• Task instructions: Work out how many lines in the data below include "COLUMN", then reply with that number only.

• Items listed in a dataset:
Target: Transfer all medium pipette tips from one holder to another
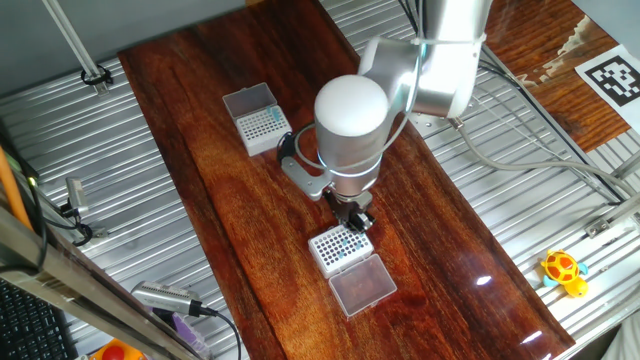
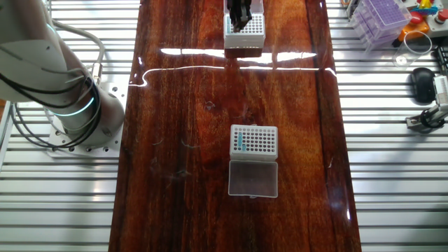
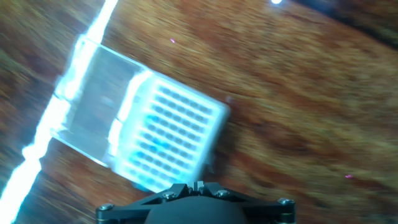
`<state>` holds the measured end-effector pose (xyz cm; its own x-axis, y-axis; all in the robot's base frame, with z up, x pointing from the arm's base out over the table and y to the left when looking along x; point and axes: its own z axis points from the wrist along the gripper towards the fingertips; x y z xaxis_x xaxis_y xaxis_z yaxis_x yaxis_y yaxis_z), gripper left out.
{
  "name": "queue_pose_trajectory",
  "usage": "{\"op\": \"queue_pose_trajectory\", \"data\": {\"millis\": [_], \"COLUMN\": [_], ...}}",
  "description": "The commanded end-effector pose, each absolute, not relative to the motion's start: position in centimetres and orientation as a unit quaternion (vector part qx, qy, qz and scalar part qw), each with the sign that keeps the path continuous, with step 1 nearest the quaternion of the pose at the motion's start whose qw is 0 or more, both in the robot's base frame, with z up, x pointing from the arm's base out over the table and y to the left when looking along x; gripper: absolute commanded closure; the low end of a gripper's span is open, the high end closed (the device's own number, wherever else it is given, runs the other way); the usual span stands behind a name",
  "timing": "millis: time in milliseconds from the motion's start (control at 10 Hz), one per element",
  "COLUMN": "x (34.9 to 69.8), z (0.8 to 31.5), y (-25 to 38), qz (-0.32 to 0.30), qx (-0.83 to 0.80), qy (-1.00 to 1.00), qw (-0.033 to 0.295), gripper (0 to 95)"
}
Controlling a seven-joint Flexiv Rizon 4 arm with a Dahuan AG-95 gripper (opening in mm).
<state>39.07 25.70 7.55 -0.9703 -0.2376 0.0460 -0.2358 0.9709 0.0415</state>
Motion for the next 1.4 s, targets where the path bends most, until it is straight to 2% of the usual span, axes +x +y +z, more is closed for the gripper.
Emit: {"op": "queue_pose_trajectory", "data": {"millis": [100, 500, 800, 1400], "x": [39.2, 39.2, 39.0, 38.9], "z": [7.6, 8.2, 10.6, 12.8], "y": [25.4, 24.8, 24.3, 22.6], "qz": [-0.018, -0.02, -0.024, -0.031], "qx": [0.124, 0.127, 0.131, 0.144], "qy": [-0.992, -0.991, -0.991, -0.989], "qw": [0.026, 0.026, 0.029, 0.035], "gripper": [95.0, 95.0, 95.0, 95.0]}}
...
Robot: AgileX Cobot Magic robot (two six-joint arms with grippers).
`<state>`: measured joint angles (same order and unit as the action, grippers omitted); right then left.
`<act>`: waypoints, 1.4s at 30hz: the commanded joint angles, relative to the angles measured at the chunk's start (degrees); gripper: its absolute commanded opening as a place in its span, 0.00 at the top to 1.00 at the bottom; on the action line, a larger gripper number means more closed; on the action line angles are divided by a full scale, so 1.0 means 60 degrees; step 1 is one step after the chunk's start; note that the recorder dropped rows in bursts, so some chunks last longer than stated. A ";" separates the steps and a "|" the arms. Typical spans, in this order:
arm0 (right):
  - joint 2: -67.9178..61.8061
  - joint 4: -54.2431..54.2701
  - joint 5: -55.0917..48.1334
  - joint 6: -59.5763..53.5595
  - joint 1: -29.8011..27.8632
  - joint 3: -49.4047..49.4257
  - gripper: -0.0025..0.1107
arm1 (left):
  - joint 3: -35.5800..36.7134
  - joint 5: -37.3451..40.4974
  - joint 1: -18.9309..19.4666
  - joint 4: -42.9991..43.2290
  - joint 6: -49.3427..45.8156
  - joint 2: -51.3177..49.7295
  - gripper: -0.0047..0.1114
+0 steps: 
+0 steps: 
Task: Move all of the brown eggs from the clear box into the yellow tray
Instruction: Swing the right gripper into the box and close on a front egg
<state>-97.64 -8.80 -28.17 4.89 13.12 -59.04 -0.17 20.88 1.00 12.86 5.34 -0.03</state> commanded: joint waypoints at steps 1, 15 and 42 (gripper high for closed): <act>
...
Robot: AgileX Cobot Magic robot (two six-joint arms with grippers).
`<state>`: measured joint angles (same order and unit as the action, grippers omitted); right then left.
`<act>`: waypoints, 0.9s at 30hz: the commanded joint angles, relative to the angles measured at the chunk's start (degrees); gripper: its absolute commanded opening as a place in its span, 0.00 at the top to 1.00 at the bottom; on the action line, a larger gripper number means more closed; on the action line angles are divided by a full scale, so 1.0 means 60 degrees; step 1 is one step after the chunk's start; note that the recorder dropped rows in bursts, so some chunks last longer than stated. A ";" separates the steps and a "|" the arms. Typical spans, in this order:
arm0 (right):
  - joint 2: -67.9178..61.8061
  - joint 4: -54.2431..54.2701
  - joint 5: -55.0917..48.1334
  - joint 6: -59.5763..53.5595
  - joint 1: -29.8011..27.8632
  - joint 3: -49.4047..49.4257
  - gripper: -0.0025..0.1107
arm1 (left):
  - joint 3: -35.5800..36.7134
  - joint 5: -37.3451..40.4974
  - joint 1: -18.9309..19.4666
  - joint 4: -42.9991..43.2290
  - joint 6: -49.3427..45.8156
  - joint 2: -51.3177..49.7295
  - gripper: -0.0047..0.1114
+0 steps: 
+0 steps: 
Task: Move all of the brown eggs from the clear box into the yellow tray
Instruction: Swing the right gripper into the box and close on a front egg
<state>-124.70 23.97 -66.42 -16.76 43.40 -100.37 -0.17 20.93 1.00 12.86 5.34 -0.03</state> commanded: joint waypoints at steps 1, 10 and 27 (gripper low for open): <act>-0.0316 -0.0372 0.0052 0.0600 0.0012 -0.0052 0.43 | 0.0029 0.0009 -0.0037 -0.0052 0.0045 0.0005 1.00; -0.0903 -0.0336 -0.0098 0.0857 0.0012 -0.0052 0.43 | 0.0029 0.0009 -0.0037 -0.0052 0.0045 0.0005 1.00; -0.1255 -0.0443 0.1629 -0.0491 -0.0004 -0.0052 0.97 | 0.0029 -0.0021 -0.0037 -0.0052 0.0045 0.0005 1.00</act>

• Result below: 2